In the 2023 Basque foral elections, she was a candidate for deputy of the General Assembly of Biscay (regional parliament of Biscay), for the Bilbao constituency, for the Elkarrekin Bizkaia electoral alliance (Podemos Euskadi, Ezker Anitza, Equo Berdeak and Green Aliance), with Eneritz de Madariaga as candidate for General Deputy of Biscay (head of government). Although she did not obtain a seat as a deputy of the regional Parliament.

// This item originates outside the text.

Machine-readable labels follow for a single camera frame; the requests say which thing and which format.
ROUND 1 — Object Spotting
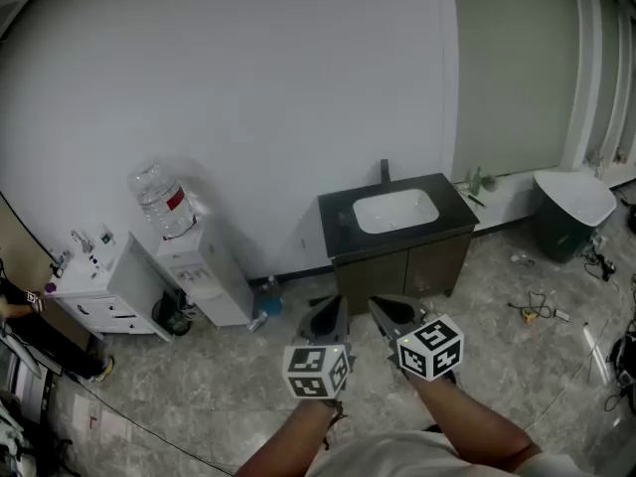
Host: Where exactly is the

=== Sumar Mugimendua (2024) ===
In 2024, García was proposed by the Sumar Mugimendua political party to head the Sumar Euskadi electoral alliance in Euskadi (alliance created by the three Basque political parties Sumar Mugimendua, Ezker Anitza, and Equo Berdeak), as a Lendakari (president of the government) candidate in the 2024 Basque regional election. For that, she stopped being a member of the Podemos Euskadi party and she began as a member of the party Sumar Mugimendua to lead the Sumar Euskadi electoral alliance. However she did not obtain a seat as a deputy in the Basque Parliament.

On 30 November 2024, García was elected as general coordinator (general secretary) of the Sumar Mugimendua political party, at the party's founding assembly held on that date in Bilbao. The general coordination of the party was constituted as collegiate with three "co-leaders", who are García, Lander Martínez and Edurne García, but in which García herself would have a "prominent role" as leader.

== Personal life ==
She resides in Bilbao. She declares herself a feminist and anti-racist.